Transcribe each entry shown below with no difference from the original.

------ Extracted material

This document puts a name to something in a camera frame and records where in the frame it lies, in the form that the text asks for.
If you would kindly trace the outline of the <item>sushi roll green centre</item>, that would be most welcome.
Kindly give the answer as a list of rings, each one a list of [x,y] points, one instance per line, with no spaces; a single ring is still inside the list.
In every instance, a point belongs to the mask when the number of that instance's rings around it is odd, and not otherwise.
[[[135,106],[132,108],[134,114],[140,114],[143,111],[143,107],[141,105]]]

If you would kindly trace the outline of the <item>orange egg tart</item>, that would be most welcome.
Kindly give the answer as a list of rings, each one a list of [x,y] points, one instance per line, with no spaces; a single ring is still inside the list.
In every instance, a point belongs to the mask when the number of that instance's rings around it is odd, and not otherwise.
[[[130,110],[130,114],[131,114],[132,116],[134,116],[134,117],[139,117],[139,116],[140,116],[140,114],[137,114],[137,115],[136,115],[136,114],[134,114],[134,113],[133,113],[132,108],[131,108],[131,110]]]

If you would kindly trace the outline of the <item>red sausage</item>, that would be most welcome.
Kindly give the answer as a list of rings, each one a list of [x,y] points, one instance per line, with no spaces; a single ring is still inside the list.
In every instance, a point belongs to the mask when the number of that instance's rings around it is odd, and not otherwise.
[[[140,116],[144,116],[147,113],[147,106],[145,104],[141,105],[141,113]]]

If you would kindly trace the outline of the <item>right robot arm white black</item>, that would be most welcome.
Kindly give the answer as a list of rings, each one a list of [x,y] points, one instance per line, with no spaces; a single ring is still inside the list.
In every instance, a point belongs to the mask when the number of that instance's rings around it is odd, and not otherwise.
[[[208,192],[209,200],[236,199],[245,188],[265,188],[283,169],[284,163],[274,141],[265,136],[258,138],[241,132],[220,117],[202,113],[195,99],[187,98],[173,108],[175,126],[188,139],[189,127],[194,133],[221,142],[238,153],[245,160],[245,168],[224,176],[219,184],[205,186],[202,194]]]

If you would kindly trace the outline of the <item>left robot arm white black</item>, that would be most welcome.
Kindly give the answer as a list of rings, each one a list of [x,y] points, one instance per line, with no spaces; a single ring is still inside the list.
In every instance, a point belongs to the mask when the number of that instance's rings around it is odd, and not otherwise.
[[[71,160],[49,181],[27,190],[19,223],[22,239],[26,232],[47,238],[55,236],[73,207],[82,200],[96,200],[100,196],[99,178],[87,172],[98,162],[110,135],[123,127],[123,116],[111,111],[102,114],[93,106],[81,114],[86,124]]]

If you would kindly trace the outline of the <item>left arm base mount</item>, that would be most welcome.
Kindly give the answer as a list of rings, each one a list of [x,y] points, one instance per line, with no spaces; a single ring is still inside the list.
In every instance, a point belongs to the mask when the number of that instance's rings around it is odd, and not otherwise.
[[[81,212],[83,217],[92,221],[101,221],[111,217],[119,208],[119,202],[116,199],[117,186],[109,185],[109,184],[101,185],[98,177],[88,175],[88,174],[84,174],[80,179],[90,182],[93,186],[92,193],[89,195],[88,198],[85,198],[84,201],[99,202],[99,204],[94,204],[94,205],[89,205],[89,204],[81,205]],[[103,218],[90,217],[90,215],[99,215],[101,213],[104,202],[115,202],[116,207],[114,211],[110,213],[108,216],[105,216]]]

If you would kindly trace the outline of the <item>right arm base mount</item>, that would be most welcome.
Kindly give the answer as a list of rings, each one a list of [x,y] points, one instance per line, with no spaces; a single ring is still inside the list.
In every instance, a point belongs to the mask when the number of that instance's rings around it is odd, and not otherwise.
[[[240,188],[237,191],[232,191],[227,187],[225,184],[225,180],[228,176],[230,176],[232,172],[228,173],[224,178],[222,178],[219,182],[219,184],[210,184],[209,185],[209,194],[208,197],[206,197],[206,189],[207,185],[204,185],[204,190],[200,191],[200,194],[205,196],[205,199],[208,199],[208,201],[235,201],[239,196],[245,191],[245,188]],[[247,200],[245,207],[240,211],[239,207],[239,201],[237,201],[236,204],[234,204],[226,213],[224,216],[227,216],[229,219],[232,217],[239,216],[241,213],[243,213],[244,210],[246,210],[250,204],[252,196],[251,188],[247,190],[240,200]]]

------------

## Written reply
This document puts a name to something in a camera frame and records where in the frame it lies, in the form that the text asks for.
If you would kindly trace the outline of the <item>sushi roll green centre</item>, that would be most welcome.
Kindly give the answer as a list of rings, each one a list of [x,y] points, one instance per line, with no spaces; a single ring is still inside the list.
In every instance, a point belongs to the mask when the number of that instance's rings around it is odd, and not otherwise.
[[[135,106],[132,108],[134,114],[140,114],[143,111],[143,107],[141,105]]]

If you would kindly trace the outline of the <item>orange egg tart</item>, that would be most welcome.
Kindly give the answer as a list of rings, each one a list of [x,y] points, one instance per line, with no spaces; a single ring is still inside the list.
In every instance, a point belongs to the mask when the number of that instance's rings around it is odd, and not otherwise.
[[[130,110],[130,114],[131,114],[132,116],[134,116],[134,117],[139,117],[139,116],[140,116],[140,114],[137,114],[137,115],[136,115],[136,114],[134,114],[134,113],[133,113],[132,108],[131,108],[131,110]]]

If you would kindly trace the outline of the <item>red sausage</item>, that would be most welcome.
Kindly give the answer as a list of rings, each one a list of [x,y] points, one instance per line, with no spaces; a single ring is still inside the list.
In every instance, a point belongs to the mask when the number of that instance's rings around it is odd, and not otherwise.
[[[140,116],[144,116],[147,113],[147,106],[145,104],[141,105],[141,113]]]

If you would kindly trace the outline of the <item>right robot arm white black</item>, that would be most welcome.
Kindly give the answer as a list of rings, each one a list of [x,y] points, one instance per line, with no spaces; a single ring is still inside the list.
In every instance, a point belongs to the mask when the number of that instance's rings around it is odd, and not otherwise.
[[[208,192],[209,200],[236,199],[245,188],[265,188],[283,169],[284,163],[274,141],[265,136],[258,138],[241,132],[220,117],[202,113],[195,99],[187,98],[173,108],[175,126],[188,139],[189,127],[194,133],[221,142],[238,153],[245,160],[245,168],[224,176],[219,184],[205,186],[202,194]]]

If you would kindly trace the outline of the <item>left robot arm white black</item>, that would be most welcome.
Kindly give the answer as a list of rings, each one a list of [x,y] points, one instance per line, with no spaces; a single ring is still inside the list.
In every instance, a point belongs to the mask when the number of that instance's rings around it is odd, and not otherwise.
[[[71,160],[49,181],[27,190],[19,223],[22,239],[26,232],[47,238],[55,236],[73,207],[82,200],[96,200],[100,196],[99,178],[87,172],[98,162],[110,135],[123,127],[123,116],[111,111],[102,114],[93,106],[81,114],[86,124]]]

If you would kindly trace the outline of the <item>left arm base mount</item>, that would be most welcome.
Kindly give the answer as a list of rings, each one a list of [x,y] points, one instance per line, with no spaces; a single ring is still inside the list.
In every instance, a point belongs to the mask when the number of that instance's rings around it is odd, and not otherwise.
[[[81,212],[83,217],[92,221],[101,221],[111,217],[119,208],[119,202],[116,199],[117,186],[109,185],[109,184],[101,185],[98,177],[88,175],[88,174],[84,174],[80,179],[90,182],[93,186],[92,193],[89,195],[88,198],[85,198],[84,201],[99,202],[99,204],[94,204],[94,205],[89,205],[89,204],[81,205]],[[103,218],[90,217],[90,215],[99,215],[101,213],[104,202],[115,202],[116,207],[114,211],[110,213],[108,216],[105,216]]]

If you would kindly trace the outline of the <item>right arm base mount</item>, that would be most welcome.
Kindly give the answer as a list of rings, each one a list of [x,y] points, one instance per line, with no spaces; a single ring is still inside the list.
In every instance, a point belongs to the mask when the number of that instance's rings around it is odd, and not otherwise.
[[[240,188],[237,191],[232,191],[227,187],[225,184],[225,180],[228,176],[230,176],[232,172],[228,173],[224,178],[222,178],[219,182],[219,184],[210,184],[209,185],[209,194],[208,197],[206,197],[206,189],[207,185],[204,185],[204,190],[200,191],[200,194],[205,196],[205,199],[208,199],[208,201],[235,201],[239,196],[245,191],[245,188]],[[247,200],[245,207],[240,211],[239,207],[239,201],[237,201],[236,204],[234,204],[226,213],[224,216],[227,216],[229,219],[232,217],[239,216],[241,213],[243,213],[244,210],[246,210],[250,204],[252,196],[251,188],[247,190],[240,200]]]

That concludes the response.